*Task objective*: The word to find is "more". Copy each line of the material that contains it.

*Data below*:
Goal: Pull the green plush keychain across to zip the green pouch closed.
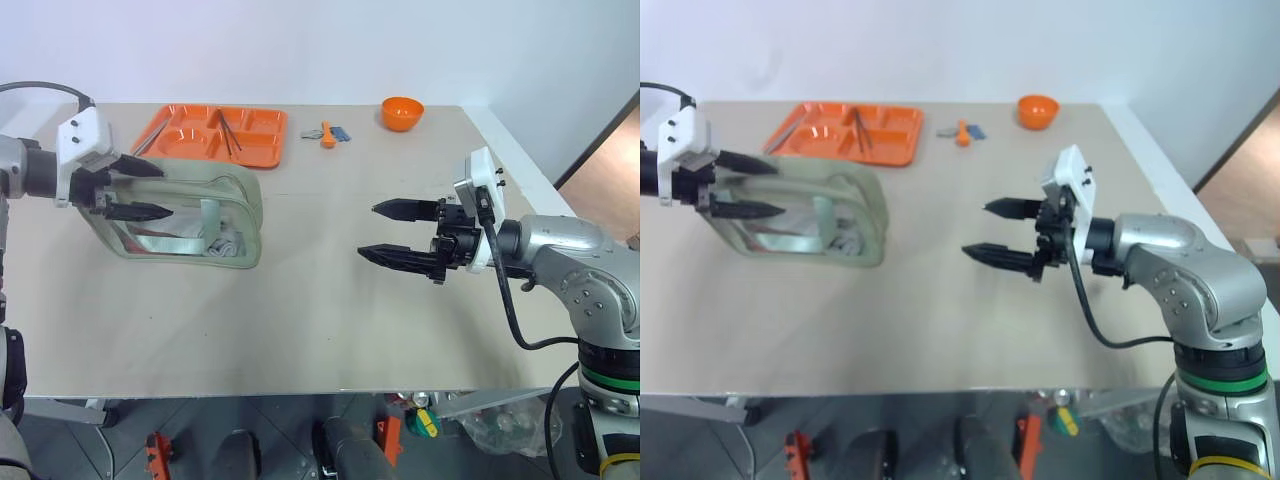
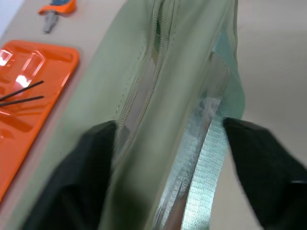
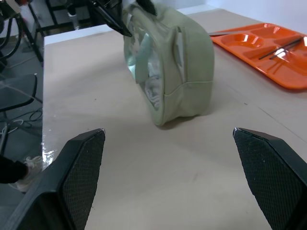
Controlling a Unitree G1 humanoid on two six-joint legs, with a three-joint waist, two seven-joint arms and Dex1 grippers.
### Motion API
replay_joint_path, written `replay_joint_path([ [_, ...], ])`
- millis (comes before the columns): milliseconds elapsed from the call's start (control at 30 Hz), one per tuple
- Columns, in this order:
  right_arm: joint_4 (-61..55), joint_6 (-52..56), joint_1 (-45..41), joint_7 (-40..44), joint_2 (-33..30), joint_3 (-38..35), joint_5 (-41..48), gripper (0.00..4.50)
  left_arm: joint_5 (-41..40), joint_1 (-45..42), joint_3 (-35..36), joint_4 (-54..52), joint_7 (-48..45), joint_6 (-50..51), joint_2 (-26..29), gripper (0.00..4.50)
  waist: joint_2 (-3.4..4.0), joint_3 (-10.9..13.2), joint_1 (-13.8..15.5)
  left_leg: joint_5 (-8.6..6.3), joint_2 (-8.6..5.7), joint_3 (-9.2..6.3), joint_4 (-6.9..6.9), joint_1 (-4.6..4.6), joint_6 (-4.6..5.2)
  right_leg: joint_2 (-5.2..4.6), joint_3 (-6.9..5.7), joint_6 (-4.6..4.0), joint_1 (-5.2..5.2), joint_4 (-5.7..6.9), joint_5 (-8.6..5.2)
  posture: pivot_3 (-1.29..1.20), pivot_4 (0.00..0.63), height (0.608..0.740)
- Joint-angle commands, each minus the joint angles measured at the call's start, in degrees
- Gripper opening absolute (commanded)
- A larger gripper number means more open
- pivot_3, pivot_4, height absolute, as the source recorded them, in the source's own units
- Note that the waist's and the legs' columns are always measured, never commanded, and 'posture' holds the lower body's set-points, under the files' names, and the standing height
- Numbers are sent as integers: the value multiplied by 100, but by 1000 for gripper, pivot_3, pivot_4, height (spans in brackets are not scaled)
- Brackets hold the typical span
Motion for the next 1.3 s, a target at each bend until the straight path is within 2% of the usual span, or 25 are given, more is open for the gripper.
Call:
replay_joint_path([
  [33, -251, -13, -13, -55, -92, -245, 152, 4449, 113, -194, 2, 140, -244, -143, 43, 2023, 0, 0, 3, 0, 0, -2, 0, 0, 0, 0, -2, 0, 0, 3, -1, 0, 150, 740],
  [133, -267, 27, -41, -81, -134, -283, 219, 4449, 140, -240, 2, 158, -378, -139, 20, 979, 0, 0, 8, 0, 0, -5, 5, 1, 1, 0, -5, 0, 0, 12, -4, 0, 150, 740],
  [200, -286, 66, -84, -91, -156, -316, 306, 4449, 173, -289, 13, 204, -403, -148, 3, 492, 0, 0, 7, 0, -1, -4, 12, 0, 1, -1, -3, 0, 0, 17, -5, 0, 150, 740],
  [233, -299, 91, -120, -86, -160, -344, 386, 4449, 194, -319, 8, 250, -405, -170, -2, 56, 0, 0, 7, -1, -1, -4, 16, 0, 1, -1, -2, 1, 0, 20, -5, 0, 150, 740],
  [533, -433, 200, -251, -123, -113, -438, 865, 4449, 204, -476, -144, 347, -409, -217, -42, 7, 0, 0, 5, -5, -1, -5, 62, 0, 9, -1, -3, 1, 1, 59, -5, 0, 150, 740],
  [767, -431, 131, -210, -174, -100, -322, 797, 4449, 186, -461, -96, 74, -399, -183, -305, 7, 0, 0, 24, -5, -4, -5, 62, -2, 9, -3, -3, 2, 1, 60, -6, 0, 150, 740],
  [1200, -314, 19, -342, -68, -172, -270, 704, 4449, -212, -595, -55, -1633, -201, 747, -885, 7, 1, 1, 26, -9, -8, -14, 71, -12, 15, -1, 0, 8, 1, 58, -9, 0, 150, 740],
  [1300, -252, -12, -389, -46, -193, -293, 679, 4449, -216, -385, -154, -2189, -144, 1001, -951, 7, 1, 1, 4, -9, -8, -15, 71, -11, 15, 0, 1, 8, 1, 59, -9, 0, 150, 740],
])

*Task response*:
- A larger gripper number means more open
Motion for the next 1.3 s, a target at each bend until the straight path is within 2% of the usual span, or 25 are given, more is open for the gripper.

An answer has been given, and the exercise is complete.